GIT_DIR=/path/website.git GIT_WORK_TREE=/path/htdocs git $some_git_command

[ On the server you won’t have to push after you add and commit, as using the environment variables above will mean the committed changes will already be present in the repository. ]

Essential Commands

There are a good number of git commands, and the documentation is excellent, so I won’t cover many here. Here are some I think are worth mentioning.

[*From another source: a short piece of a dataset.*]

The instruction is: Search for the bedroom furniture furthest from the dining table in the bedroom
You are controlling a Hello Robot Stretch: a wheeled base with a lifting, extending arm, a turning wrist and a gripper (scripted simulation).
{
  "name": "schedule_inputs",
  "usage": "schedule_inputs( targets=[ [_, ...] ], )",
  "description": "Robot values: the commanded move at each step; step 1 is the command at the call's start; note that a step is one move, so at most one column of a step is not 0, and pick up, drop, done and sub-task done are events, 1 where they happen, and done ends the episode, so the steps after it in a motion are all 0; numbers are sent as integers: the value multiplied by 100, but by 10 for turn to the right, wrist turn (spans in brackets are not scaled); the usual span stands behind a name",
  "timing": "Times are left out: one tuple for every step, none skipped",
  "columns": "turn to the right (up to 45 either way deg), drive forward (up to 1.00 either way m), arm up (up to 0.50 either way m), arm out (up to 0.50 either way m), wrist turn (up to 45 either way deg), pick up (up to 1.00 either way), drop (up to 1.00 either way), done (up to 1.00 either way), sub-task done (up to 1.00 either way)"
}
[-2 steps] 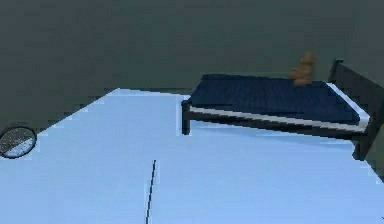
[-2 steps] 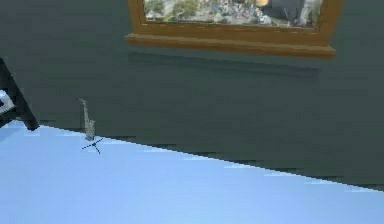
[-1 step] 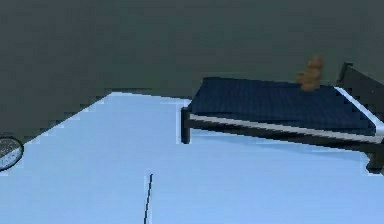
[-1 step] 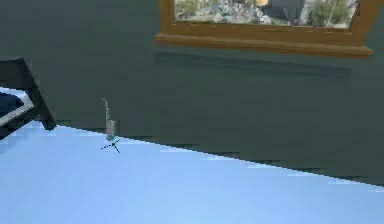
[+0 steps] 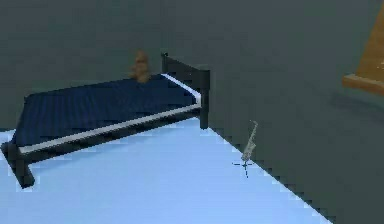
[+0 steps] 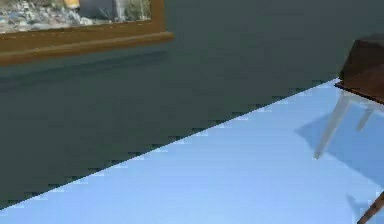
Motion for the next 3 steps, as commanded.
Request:
schedule_inputs(
  targets=[
    [450, 0, 0, 0, 0, 0, 0, 0, 0],
    [120, 0, 0, 0, 0, 0, 0, 0, 0],
    [0, 20, 0, 0, 0, 0, 0, 0, 0]
  ],
)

git bisect – allows you to isolate the exact code push that caused a problem by executing git bisect bad to mark the current (broken location), then restore to a known-good configuration, and then git will step you through each commit you’ve made in between the two. For each one you then either git bisect good or bad until you’ve found your error-causing commit.
git stash – sets changes you’ve made off to the side in a way that lets you bring them back later. Usage: you are about to checkout another branch which would crush your current changes, so you git stash them before doing your checkout.
git rm / mv – deletes / moves items in the working directory with visibility to git so that you can commit afterwards.
git reset – resets to a specified state (commit).
git status – show the status of the working tree — including differences between the index and the current commit, differences between the working tree and the index, and items within the working tree that are not tracked by git.
git log – show a log of commits
git clone – clone a repository into a new directory.
git clean – remove untracked files from the working directory.

Notes

1 Be sure to restrict access to your .git directory on your server if it resides within the presented content.